TASK DESCRIPTION >>
Please output only the lines running from the one that contains "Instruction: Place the" through the last line of the data below, exactly as they stand, with no pictures.
-=-=-=-=-
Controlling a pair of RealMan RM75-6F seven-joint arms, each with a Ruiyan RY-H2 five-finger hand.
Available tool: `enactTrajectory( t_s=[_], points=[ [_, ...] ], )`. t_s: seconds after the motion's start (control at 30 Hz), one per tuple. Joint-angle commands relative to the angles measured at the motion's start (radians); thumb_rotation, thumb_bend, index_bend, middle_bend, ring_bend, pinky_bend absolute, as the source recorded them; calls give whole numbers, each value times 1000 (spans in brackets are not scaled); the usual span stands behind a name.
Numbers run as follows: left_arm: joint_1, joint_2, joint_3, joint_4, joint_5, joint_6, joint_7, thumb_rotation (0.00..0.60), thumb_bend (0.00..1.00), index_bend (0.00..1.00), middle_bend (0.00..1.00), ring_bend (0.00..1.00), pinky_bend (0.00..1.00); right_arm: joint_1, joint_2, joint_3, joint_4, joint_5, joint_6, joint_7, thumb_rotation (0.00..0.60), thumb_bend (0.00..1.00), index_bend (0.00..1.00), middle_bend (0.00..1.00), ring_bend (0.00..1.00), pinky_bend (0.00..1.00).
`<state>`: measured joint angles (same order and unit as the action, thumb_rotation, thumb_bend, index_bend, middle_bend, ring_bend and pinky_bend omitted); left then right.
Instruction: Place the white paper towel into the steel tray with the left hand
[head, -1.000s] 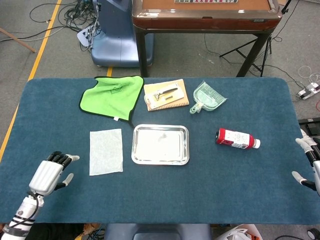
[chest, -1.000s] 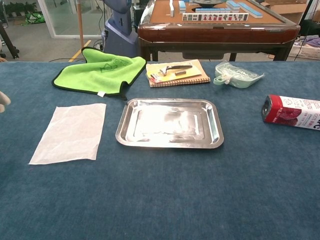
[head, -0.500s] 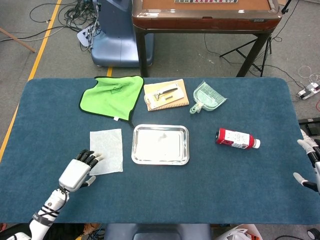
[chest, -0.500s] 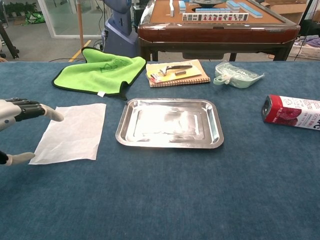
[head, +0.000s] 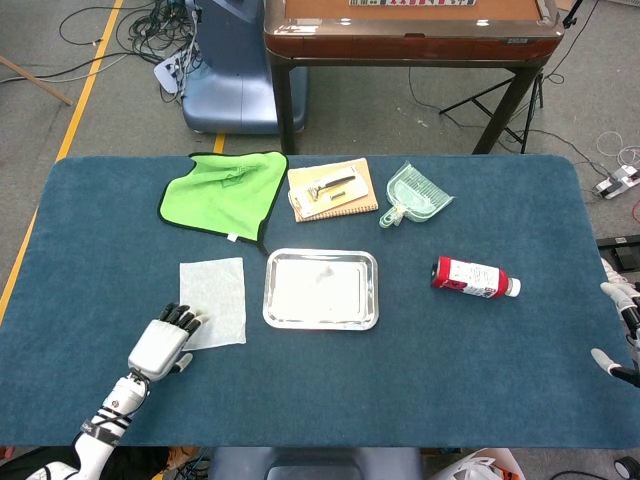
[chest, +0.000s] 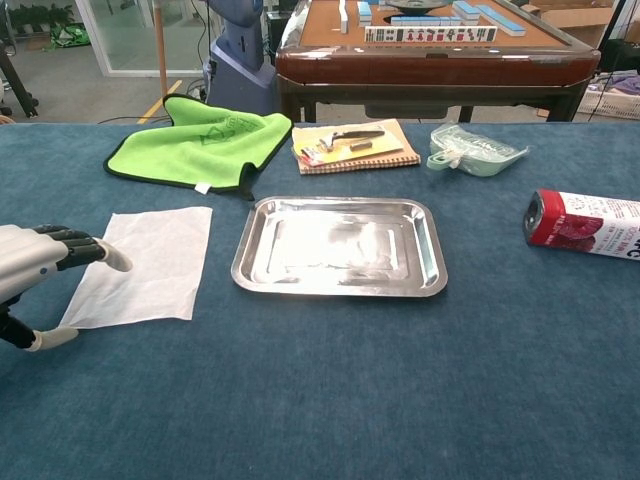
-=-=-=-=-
OUTPUT OF THE TASK >>
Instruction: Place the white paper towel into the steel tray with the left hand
[head, -1.000s] 
[chest, -1.000s] 
[head, -0.500s] 
[chest, -0.500s] 
[head, +0.000s] 
[chest, +0.000s] 

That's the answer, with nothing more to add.